Let’s take a look at an example here: Assume that you are designing the logic for a quadcopter. If you design the logic using the traditional approach, you will simply have to make sure that the quadcopter obeys the commands issued to it by the remote control. You would maybe go a step further and equip the quadcopter with onboard proximity sensors that would prevent it from crashing into the wall if the controller made a mistake. Though this might be good enough for running tests in your labs, it will not cut it in real life scenarios. Imagine that the quadcopter is being tested, and the battery is low for it to land safely. How would you ensure that it doesn’t crash? One way would be to have a sensor that would inform us about the battery status, another would be to have a reserve battery that would help us land the quadcopter if the primary one ran out. But this still leaves a large variable that has to be taken care of: human error. Time and again it has been proved that humans are really bad at performing tasks exactly as they’ve been instructed or repeating the task in the exact same manner. It turns out that computers are really good at doing these things.
Machine learning can be divided into two types: supervised learning and unsupervised learning. In supervised learning, we provide the algorithm with labelled datasets as references upon which its future actions may be built. For example, in the case of the quadcopter, we may define a set of flying patterns that consume less fuel. The algorithm then ‘learns’ the optimal flight path by analysing the given patterns. The unsupervised learning is entirely opposite of this; in this learning, we provide unlabelled data to the algorithm and it tries to make a sense out of it. For example, if we have a dataset of the temperature of the quadcopter body, taken while performing various stunts or while taking different flight paths, we can analyse this data and find out what exactly raises the temperature of the quadcopter and then take necessary steps to avoid it.

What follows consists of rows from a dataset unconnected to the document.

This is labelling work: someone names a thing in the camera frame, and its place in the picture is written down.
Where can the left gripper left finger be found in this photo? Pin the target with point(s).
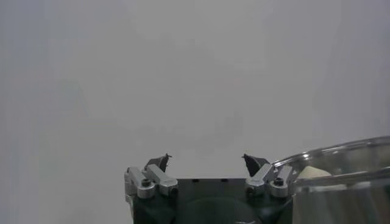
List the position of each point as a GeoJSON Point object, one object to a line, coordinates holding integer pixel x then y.
{"type": "Point", "coordinates": [158, 179]}

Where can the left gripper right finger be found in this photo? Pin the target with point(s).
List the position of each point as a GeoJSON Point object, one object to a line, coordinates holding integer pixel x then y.
{"type": "Point", "coordinates": [262, 178]}

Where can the glass pot lid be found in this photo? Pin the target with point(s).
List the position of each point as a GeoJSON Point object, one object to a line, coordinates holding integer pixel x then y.
{"type": "Point", "coordinates": [314, 172]}

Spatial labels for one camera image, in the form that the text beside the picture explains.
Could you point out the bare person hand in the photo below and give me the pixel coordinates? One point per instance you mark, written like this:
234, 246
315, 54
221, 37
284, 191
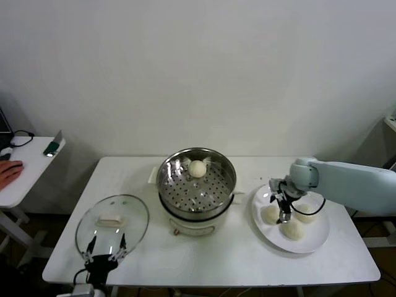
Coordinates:
8, 174

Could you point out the white steamed baozi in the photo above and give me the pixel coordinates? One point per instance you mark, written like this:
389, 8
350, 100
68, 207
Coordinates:
197, 169
270, 215
293, 231
307, 213

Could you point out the round glass pot lid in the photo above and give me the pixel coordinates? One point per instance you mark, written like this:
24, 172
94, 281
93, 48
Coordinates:
123, 222

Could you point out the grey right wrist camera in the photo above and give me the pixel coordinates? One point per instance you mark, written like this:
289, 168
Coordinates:
273, 184

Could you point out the round white plate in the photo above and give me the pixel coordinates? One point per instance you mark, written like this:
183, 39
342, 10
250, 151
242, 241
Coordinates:
309, 241

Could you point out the perforated steel steamer basket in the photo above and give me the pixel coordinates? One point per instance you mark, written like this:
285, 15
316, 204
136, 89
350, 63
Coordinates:
213, 191

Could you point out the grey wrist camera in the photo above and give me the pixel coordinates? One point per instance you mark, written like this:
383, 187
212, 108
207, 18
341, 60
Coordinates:
273, 184
83, 290

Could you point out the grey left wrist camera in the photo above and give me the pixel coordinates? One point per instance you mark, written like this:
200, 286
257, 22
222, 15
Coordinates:
83, 290

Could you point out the laptop screen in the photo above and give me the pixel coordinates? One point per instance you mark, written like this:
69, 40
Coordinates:
3, 123

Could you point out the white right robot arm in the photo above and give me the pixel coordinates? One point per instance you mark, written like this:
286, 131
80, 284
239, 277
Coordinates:
349, 182

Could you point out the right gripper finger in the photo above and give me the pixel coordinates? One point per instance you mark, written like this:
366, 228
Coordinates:
284, 213
273, 198

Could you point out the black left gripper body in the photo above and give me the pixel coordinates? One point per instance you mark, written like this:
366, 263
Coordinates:
99, 265

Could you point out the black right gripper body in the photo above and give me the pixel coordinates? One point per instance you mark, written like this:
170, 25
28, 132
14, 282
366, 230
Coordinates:
292, 190

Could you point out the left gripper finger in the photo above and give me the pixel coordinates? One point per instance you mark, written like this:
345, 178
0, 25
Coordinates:
93, 244
123, 242

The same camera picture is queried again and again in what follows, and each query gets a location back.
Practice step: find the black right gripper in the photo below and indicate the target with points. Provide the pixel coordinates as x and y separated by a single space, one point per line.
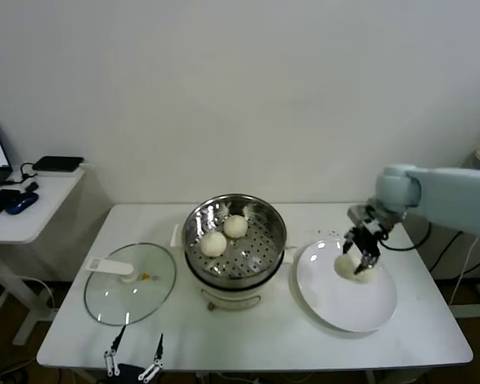
364 240

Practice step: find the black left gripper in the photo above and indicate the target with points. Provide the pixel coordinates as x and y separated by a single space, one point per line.
130 371

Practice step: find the white steamed baozi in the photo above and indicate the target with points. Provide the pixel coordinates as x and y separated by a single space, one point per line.
346 269
369 277
213 244
235 226

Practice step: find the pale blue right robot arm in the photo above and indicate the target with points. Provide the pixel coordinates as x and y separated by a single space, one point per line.
452 196

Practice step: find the perforated stainless steel steamer basket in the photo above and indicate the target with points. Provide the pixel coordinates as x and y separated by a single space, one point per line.
260 232

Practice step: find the white round plate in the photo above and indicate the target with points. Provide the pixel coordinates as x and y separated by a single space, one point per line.
344 304

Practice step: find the white electric cooking pot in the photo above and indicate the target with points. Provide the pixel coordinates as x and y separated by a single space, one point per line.
228 294

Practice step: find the white furniture foot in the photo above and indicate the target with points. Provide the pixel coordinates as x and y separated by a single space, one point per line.
474 310

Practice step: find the white side desk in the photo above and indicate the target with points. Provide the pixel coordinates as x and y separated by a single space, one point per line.
32 224

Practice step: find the blue computer mouse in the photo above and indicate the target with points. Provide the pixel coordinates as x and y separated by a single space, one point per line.
22 202

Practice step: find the small black adapter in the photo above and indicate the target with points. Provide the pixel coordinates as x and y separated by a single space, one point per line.
31 186

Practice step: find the flat black box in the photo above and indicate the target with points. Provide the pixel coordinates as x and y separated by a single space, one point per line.
58 163

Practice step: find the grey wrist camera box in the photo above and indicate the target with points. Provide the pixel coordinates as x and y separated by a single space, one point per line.
357 213

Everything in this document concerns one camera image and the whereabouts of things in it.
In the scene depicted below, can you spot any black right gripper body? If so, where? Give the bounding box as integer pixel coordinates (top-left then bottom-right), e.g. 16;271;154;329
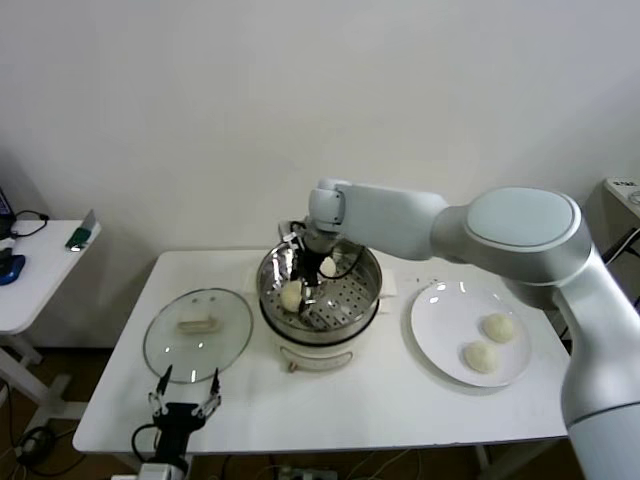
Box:
301;249;325;287

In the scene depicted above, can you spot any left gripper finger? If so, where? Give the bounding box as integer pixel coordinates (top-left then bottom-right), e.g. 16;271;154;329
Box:
147;364;174;417
193;367;224;419

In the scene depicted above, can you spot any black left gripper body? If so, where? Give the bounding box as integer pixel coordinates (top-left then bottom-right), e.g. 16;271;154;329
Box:
152;401;209;454

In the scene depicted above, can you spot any round glass pot lid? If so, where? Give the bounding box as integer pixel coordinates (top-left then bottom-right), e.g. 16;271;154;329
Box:
142;287;254;385

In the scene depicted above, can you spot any perforated steel steamer basket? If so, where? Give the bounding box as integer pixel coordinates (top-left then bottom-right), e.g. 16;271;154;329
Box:
256;230;384;346

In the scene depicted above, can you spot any white electric cooker pot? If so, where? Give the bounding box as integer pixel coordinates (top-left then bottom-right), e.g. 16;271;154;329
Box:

Besides quadcopter, this fusion of robotics and machine learning, also known as robot learning has found applications in a variety of fields, from defence to healthcare. In defence, robot learning can be used by military drones to formulate evasive maneuvers in case of an explosive situation. It can be utilized in a recon drone to sweep the area and suggest the safest path that can be taken by the troops. In the healthcare industry, robot learning could be used to teach internal healing procedures to nanobots because controlling a million different of these tiny robots is not humanly possible. In fact, we have already seen examples of such healing in popular culture such as Doctor Who, Ghost in the Shell: Stand Alone Complex, etc. We are bound to find many more applications of this remarkable technology in the future. To summarize, we are standing at the dawn of an entirely new era. And we have just begun to scratch the surface.